金色の巻き毛の子供は名前を「ウメコ」というのか。それはつまり、母親は日本人であることを意味しているのではないか。
傍らで、今度はトメが子供の頰を撫でている。その様子は、仲の良い親子にしか見えない。いよいよもって、仙之助の心は穏やかではなくなった。

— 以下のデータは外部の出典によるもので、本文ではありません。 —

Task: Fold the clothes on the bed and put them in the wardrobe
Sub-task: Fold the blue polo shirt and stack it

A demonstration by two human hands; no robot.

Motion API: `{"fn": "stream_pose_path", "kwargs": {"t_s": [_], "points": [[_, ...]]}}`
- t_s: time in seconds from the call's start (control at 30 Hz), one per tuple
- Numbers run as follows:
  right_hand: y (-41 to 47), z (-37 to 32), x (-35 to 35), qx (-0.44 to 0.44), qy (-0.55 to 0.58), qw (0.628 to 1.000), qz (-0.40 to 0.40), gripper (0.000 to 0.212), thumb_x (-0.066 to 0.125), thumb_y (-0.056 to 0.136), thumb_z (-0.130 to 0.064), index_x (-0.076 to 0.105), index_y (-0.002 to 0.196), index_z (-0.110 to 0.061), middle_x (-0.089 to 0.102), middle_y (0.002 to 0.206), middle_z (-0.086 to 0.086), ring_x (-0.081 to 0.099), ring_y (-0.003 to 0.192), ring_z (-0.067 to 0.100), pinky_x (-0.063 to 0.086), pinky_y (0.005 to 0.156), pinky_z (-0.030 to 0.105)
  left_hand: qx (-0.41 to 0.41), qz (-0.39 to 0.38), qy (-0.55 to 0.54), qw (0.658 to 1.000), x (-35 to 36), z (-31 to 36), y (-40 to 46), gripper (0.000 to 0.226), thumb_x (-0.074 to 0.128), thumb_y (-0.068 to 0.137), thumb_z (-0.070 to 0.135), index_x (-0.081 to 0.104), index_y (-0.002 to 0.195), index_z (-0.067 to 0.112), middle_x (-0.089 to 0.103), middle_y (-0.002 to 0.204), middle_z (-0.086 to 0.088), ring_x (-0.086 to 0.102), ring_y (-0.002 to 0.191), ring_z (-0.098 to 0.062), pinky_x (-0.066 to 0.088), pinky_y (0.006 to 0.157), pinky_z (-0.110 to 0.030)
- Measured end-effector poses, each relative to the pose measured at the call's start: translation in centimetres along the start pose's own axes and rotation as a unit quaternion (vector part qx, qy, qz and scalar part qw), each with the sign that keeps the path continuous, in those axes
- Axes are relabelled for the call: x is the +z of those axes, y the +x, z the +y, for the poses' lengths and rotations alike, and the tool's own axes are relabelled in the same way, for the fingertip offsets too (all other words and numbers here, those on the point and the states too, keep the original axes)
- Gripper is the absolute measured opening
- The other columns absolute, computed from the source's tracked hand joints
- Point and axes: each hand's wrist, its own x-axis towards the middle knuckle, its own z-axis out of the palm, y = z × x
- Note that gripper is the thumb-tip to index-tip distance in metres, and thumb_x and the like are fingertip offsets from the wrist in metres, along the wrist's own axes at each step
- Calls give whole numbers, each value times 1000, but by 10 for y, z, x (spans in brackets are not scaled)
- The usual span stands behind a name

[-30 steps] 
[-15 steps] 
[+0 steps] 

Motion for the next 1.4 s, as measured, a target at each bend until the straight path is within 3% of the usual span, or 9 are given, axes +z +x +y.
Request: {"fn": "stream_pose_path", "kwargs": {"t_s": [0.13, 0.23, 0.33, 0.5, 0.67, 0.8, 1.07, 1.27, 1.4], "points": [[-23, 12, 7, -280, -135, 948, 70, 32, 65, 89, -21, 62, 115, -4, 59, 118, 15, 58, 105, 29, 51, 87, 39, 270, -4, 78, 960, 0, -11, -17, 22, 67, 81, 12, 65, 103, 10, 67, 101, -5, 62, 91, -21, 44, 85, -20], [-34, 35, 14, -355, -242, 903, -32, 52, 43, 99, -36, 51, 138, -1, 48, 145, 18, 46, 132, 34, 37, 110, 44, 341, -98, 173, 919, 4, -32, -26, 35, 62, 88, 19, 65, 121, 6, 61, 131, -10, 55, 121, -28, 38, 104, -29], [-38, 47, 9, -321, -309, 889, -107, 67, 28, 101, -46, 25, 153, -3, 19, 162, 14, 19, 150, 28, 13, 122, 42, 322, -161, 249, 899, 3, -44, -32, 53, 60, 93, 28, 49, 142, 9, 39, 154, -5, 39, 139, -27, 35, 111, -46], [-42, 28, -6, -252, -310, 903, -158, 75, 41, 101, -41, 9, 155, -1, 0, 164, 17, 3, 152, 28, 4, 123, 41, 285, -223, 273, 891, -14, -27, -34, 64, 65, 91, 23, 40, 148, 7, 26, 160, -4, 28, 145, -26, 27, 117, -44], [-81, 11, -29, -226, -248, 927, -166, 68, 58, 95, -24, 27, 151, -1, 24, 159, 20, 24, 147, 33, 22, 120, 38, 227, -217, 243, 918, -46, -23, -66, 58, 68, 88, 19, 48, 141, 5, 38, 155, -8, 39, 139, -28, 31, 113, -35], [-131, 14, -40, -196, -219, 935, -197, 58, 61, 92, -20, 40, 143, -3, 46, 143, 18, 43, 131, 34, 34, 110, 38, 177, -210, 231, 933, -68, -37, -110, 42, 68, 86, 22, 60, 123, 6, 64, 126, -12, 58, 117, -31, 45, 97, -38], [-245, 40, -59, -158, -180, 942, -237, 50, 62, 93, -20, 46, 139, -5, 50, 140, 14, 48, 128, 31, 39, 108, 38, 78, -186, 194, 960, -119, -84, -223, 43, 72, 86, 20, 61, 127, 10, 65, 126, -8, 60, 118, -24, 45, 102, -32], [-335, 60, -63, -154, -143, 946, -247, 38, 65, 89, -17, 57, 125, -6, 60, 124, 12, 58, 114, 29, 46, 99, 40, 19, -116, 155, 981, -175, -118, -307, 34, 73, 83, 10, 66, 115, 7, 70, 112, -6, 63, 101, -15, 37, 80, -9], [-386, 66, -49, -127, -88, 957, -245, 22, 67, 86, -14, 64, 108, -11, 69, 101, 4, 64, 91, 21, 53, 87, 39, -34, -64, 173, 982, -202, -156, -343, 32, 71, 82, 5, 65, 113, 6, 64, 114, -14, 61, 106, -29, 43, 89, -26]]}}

コリアーが子供をあやしながら外に出て行くと、ようやくトメが、仙之助の憮然とした表情に気づいた。
「ウメコはコリアーのお子ですよ」
「でもなぜ、トメが面倒を見ているのですか?」
「男手ひとりじゃ大変でしょう?」
「男手ひとり?母親は……、母親は誰なのですか?」
「気になるの?」
面と向かって問い直されると、何と返していいのかわからなくなる。
「…………」
「母親は私じゃないかと思っているのでしょう?」
いきなり心の内を見透かされて、さらに仙之助は答えようがなくなってしまう。
「…………」
黙り込んだ仙之助の表情を見て、トメは高らかに笑い始めた。
「あーら、おかしい。お顔に描いてありますよ」
「…………」
「もし私がウメコの母親だったら、仙之助さん、どうなさるの?コリアーに決闘を申し込みますか?」
「いや……」
「仙之助さん、牛を連れてお戻りになったそうですね」
「なぜもうご存じなのですか?」
「港は大騒ぎでしたから。牛を連れた男がサンフランシスコから上陸したって。きっと仙之助さんに違いないと思ったわ。だからコリアーに頼んだのですよ。仙之助さんの助けになってあげてほしいと。コリアーは肉の商売をしていますからね。多少は牛の扱いには馴れているのと思ったの。そのコリアーに決闘を申し込みますか?」
トメは再び高らかに笑った。そしてきっぱりと言った。
「コリアーは役に立つ男です。神風楼にとってね」
トメは結局、仙之助を煙に巻いたまま、肝心なことは何も言わなかった。
番頭に奥で粂蔵が待っていると言われ、仙之助は座敷に上がった。